Here's a complete script to try out in your own database (SQL Server 2005 only). It creates a new database called "ftstest" and a table called "Test".

create database ftstest
go
use ftstest
go
sp_fulltext_database 'enable'
go
Create fulltext catalog FTSCatalog as default
go
CREATE TABLE Test (
ID int not null identity constraint PK_Test primary key,
Title varchar(1000),
Description XML)
go

insert into Test (Title, Description) values
('some stuff goes here', '<font face="Arial">test1</font>')
go
insert into Test (Title, Description) values
('some second row', '<font> test2 </font>')
go
insert into Test (Title, Description) values
('some stuff here', '<font> test3 foobar </font>')
go
insert into Test (Title, Description) values
('some stuff here', '<font>boogie</font>')
go

CREATE FULLTEXT INDEX ON Test(Title, Description) KEY INDEX PK_Test
GO

-- these queries return data
select * from Test where FREETEXT(*,'stuff')
select * from Test where FREETEXT(*,'test1')
select * from Test where FREETEXT(*,'test2')
select * from Test where FREETEXT(*,'boogie')
select * from Test where FREETEXT(*,'Arial')

-- these don't
select * from Test where FREETEXT(*,'face')
select * from Test where FREETEXT(*,'font')

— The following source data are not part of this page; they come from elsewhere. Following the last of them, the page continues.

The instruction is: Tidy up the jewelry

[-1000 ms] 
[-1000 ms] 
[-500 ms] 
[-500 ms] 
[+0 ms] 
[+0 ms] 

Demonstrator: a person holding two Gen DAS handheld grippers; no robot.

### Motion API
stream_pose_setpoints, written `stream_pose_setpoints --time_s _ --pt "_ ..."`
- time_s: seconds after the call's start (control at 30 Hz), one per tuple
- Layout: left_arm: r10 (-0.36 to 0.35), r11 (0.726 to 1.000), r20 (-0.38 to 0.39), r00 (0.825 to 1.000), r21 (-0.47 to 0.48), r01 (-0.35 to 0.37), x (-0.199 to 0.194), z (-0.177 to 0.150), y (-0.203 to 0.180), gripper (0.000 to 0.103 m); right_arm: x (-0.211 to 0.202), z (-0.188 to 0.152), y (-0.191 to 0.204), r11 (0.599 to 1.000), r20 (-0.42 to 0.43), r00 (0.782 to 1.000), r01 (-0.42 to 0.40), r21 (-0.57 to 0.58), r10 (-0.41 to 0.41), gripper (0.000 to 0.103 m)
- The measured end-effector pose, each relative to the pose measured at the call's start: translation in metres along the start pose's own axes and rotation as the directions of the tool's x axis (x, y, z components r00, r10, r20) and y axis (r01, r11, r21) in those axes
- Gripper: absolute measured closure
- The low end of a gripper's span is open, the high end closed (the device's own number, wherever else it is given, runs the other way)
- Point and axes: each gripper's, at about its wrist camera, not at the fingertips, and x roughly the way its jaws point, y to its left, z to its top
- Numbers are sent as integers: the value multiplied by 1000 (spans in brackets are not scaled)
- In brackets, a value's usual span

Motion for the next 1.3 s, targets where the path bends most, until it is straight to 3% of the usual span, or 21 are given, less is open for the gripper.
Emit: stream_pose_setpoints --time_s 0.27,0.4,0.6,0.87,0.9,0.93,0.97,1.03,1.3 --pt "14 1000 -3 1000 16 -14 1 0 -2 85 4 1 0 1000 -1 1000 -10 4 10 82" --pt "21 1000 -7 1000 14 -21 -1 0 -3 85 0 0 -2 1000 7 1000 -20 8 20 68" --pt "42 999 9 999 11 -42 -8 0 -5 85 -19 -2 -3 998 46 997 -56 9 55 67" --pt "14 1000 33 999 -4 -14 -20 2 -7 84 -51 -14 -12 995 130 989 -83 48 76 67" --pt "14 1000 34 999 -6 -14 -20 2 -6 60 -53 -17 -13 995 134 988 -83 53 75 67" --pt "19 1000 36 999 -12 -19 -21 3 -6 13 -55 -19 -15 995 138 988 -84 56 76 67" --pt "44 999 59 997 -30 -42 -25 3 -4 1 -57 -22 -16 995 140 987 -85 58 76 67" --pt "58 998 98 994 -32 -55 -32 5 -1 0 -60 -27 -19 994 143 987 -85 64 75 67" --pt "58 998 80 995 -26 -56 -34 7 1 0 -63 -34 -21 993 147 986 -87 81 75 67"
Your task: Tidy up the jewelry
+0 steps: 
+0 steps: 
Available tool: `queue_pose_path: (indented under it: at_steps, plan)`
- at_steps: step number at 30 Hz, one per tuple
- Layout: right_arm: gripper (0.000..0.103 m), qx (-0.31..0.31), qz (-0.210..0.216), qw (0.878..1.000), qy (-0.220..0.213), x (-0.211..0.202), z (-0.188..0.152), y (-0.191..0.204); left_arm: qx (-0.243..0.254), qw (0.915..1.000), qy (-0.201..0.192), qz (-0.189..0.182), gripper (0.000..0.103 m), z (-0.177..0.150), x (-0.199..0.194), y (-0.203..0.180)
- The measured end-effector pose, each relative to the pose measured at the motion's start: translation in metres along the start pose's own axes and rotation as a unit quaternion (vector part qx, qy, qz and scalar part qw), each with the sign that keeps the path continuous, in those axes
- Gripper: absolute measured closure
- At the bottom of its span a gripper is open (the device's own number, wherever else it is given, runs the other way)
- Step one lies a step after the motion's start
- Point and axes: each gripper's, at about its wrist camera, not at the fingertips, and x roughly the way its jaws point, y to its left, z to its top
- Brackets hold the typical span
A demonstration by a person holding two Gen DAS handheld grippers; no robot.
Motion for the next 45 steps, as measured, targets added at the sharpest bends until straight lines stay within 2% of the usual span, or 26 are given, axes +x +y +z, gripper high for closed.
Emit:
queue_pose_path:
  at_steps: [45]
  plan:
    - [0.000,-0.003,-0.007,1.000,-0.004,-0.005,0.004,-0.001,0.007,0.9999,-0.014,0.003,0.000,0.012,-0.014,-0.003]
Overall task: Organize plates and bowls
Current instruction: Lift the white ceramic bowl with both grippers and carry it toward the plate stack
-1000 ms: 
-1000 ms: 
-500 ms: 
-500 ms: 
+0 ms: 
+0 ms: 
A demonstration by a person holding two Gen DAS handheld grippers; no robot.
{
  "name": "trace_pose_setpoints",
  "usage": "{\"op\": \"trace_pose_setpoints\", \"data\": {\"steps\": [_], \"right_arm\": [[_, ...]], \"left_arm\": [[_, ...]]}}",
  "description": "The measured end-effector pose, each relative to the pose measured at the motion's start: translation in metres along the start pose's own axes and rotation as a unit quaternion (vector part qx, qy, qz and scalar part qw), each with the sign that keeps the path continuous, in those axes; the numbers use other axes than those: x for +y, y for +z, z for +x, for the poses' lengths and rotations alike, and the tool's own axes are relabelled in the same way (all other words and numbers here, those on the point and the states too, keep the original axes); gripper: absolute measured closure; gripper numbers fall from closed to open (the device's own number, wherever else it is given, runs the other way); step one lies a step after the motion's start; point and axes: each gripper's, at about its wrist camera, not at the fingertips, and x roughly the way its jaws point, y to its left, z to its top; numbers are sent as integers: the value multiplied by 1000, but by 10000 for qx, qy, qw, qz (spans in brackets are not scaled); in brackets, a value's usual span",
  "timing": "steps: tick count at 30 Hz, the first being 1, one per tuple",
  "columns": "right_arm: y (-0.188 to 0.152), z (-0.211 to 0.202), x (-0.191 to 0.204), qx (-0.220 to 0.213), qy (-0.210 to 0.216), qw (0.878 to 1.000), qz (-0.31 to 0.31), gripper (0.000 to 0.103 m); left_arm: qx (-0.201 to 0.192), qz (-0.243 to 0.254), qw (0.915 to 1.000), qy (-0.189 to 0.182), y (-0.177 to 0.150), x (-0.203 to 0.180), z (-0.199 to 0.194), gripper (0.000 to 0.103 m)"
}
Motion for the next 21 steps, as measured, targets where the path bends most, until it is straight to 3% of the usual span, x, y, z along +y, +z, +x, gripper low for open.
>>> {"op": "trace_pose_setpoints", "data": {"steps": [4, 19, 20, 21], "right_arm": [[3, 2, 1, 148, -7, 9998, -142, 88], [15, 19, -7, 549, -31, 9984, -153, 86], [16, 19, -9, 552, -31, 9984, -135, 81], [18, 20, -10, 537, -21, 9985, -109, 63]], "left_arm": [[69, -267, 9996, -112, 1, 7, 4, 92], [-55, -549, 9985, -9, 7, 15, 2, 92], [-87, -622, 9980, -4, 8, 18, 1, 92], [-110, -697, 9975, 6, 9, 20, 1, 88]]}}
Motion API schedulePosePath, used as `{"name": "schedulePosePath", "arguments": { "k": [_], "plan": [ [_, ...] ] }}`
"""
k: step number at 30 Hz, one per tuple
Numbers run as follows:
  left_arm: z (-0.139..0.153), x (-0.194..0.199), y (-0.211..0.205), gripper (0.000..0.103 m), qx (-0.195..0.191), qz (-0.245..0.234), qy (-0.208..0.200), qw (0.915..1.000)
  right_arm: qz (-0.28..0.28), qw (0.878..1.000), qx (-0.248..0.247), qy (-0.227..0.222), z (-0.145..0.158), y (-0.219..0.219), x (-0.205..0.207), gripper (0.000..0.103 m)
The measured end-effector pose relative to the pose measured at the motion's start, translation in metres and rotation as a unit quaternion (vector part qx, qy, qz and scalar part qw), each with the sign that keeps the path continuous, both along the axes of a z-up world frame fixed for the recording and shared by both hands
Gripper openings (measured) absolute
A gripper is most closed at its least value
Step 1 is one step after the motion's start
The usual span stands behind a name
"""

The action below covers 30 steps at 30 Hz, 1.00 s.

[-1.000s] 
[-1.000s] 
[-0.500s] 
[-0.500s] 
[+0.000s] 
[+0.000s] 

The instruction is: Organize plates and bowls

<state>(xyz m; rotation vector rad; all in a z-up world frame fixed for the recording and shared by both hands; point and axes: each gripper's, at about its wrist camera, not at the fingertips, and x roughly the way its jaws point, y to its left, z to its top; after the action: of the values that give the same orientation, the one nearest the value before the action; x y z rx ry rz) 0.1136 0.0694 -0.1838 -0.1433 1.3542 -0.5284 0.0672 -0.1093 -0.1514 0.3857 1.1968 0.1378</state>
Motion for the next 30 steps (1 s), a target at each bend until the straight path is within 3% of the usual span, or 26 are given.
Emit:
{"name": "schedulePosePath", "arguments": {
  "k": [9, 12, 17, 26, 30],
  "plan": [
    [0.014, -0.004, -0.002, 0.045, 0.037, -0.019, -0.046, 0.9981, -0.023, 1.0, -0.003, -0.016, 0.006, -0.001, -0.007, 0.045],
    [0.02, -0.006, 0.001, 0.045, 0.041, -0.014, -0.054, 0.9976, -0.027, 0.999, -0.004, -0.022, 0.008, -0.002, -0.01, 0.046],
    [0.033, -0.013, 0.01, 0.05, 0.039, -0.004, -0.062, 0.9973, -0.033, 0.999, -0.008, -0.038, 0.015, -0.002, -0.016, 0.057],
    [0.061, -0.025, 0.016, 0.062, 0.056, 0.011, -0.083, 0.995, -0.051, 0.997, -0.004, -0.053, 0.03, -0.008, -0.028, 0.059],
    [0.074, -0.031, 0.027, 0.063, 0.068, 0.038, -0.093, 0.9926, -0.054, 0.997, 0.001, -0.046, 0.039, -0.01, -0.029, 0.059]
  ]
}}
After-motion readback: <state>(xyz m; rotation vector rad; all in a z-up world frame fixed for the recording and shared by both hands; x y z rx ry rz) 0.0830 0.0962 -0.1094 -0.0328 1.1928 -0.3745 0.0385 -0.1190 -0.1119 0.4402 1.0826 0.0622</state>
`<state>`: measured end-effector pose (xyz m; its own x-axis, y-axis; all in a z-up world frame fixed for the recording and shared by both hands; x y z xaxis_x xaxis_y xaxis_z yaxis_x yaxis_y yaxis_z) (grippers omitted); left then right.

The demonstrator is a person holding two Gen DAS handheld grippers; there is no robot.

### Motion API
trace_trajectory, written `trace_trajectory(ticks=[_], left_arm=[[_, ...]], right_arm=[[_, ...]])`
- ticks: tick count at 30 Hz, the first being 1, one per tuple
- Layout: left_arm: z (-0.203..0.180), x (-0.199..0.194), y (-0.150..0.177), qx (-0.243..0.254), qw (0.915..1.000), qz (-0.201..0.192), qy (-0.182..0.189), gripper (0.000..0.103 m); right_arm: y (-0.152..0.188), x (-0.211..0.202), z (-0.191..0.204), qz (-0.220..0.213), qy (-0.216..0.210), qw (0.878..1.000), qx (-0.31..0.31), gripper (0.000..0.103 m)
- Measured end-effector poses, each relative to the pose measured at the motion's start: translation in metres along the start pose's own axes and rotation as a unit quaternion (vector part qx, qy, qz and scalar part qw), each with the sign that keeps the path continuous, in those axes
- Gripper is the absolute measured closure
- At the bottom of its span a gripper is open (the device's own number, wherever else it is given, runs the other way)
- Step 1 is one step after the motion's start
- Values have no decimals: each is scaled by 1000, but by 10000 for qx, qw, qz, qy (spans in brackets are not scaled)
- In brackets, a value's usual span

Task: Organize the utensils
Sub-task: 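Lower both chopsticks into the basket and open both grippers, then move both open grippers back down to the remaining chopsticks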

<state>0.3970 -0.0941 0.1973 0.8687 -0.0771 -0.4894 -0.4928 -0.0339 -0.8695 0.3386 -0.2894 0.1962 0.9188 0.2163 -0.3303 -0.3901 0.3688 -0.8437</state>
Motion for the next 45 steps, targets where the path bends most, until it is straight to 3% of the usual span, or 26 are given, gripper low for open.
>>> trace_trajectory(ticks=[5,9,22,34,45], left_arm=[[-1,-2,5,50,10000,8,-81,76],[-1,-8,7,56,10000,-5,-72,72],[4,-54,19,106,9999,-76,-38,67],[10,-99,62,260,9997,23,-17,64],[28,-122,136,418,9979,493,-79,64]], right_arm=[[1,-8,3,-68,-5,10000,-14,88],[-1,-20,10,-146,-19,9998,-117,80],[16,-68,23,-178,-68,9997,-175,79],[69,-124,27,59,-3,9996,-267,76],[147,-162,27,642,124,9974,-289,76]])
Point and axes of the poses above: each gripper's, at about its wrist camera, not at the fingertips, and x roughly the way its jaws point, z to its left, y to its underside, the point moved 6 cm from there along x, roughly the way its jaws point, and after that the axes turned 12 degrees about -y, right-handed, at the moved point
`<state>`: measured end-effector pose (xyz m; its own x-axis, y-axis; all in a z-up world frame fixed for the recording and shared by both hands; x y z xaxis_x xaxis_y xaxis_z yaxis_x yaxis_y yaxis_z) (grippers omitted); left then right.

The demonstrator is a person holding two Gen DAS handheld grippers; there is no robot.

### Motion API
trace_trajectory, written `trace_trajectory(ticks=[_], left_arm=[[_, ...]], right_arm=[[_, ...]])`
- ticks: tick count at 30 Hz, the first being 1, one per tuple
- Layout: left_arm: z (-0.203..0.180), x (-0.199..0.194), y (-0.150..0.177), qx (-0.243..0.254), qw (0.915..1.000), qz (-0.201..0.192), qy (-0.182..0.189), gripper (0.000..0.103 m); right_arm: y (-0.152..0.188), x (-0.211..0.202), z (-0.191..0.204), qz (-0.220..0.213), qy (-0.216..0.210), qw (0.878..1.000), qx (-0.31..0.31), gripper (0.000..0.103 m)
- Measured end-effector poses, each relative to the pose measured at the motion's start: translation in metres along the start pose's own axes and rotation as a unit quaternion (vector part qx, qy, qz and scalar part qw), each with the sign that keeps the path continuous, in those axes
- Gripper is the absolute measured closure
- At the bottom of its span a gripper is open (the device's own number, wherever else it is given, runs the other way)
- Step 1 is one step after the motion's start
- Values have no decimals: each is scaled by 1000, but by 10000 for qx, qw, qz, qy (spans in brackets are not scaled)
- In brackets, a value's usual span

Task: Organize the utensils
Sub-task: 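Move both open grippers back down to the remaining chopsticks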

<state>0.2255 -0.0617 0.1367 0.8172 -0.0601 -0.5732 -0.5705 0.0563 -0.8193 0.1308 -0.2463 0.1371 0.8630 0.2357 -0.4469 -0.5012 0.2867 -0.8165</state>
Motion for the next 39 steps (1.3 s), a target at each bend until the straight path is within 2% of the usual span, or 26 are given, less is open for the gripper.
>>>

Store the HTML in an Image Column

This is the old standby. SQL Server can automatically ignore HTML markup in search results if you store your HTML data in a column of the image data type. You also need a second column whose value (e.g. 'htm') indicates the type of data.

Upsides:

  • All HTML markup is ignored for searches (except for a questionable feature where if you have spaces around your tags like this "< strong >" the tagname will be included in the search results).
  • You can actually use this feature to store & perform FTS searches on other types of documents, like PPT, PDF, DOC, etc. So it's good if you're doing a document management system & need to search on not only HTML documents but other kinds, too.

Downsides:

  • You have to deal with updating Image data types, which can be a huge PITA. I really wish SQL supported this for varchar or text columns.

Here's a sample script, in this case the DescriptionContentType column contains the value 'htm', telling SQL Server FTS that the Description column contains HTML data & that the indexer should use the HTML iFilter:

CREATE TABLE Test (
ID int not null identity constraint PK_Test primary key,
Title varchar(1000),
Description image,
DescriptionContentType char(3) default 'htm'
)
go

CREATE FULLTEXT INDEX ON Test(Title, Description TYPE COLUMN DescriptionContenttype)
KEY INDEX PK_Test
go

INSERT INTO Test (Title, Description) VALUES ('hi','<strong>test</strong>')
go

SELECT * FROM Test WHERE CONTAINS(*,'hi')    -- returns results
SELECT * FROM Test WHERE CONTAINS(*,'test')    -- returns results
SELECT * FROM Test WHERE CONTAINS(*,'strong')    -- no results

Use a Separate Keywords Column

This is a complex but common approach. Basically, you store your HTML in a varchar or text column, then strip out the HML markup & store the resulting text in a separate keyword column. You then perform searches on the keyword column. 

Upsides:

  • You get to avoid working with Image columns
  • HTML markup is avoided in search results
  • Change tracking will handle the keyword column (provided it's varchar or text w/o using WRITETEXT)

Downsides

  • You need to find or write a function to strip HTML from your column (easy enough with RegEx)
  • Extra storage space is consumed since your storing a lot of the data twice
  • You have to maintain two columns for HTML data: the HTML column, and the keyword column. Thus more work, more risk of bugs, & possibly more confusion. Plus all code that interacts with that table may need to be aware of & correctly use the columns correctly.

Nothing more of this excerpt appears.